In your own words, what is a nonparametric test? What is a parametric test?
In your own words, identify an advantage of using rank correlation instead of linear correlation.
Which of the following terms is sometimes used instead of nonparametric test: normality test, abnormality test, distribution-free test, last testament, test of patience? Why is this term better than nonparametric test?
Parametric tests assume that the data follows a specific distribution, typically a normal distribution. These tests rely on parameters like mean and standard deviation to make inferences about the population. Examples of parametric tests include t-tests, ANOVA, and regression analysis.
Nonparametric tests do not make assumptions about the underlying distribution of the data. They are often used when the data is not normally distributed or when the data are ordinal or nominal. Examples of nonparametric tests include the Mann-Whitney U test, Kruskal-Wallis test, and Spearman’s rank correlation coefficient.
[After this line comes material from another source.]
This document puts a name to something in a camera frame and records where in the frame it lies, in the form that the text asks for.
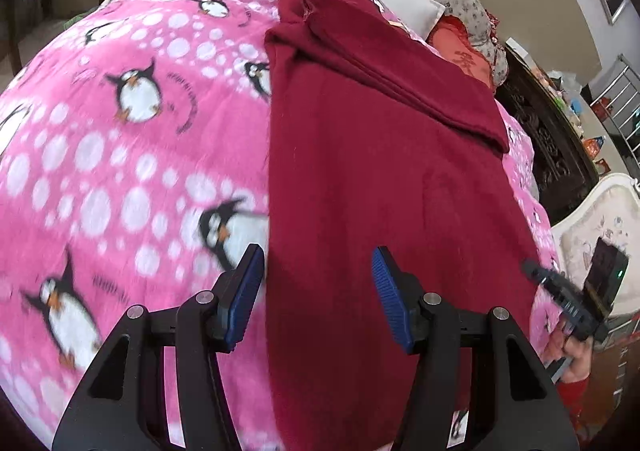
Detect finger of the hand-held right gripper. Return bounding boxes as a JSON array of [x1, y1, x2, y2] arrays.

Advantage of Rank Correlation over Linear Correlation
Rank correlation is a nonparametric alternative to linear correlation. It measures the relationship between two variables based on their ranks, rather than their raw values. This makes it less sensitive to outliers and can be used with ordinal or interval data.
Alternative Term for Nonparametric Test
The term distribution-free test is often used interchangeably with nonparametric test. This term accurately reflects the fact that these tests do not rely on assumptions about the underlying distribution of the data.
Why “distribution-free test” is better than “nonparametric test”:
In conclusion, parametric tests assume a specific distribution, while nonparametric tests are more flexible and can be used with a wider range of data types. Rank correlation is a useful nonparametric alternative to linear correlation, especially when dealing with outliers or ordinal data. The term “distribution-free test” is a more accurate and descriptive term for nonparametric tests.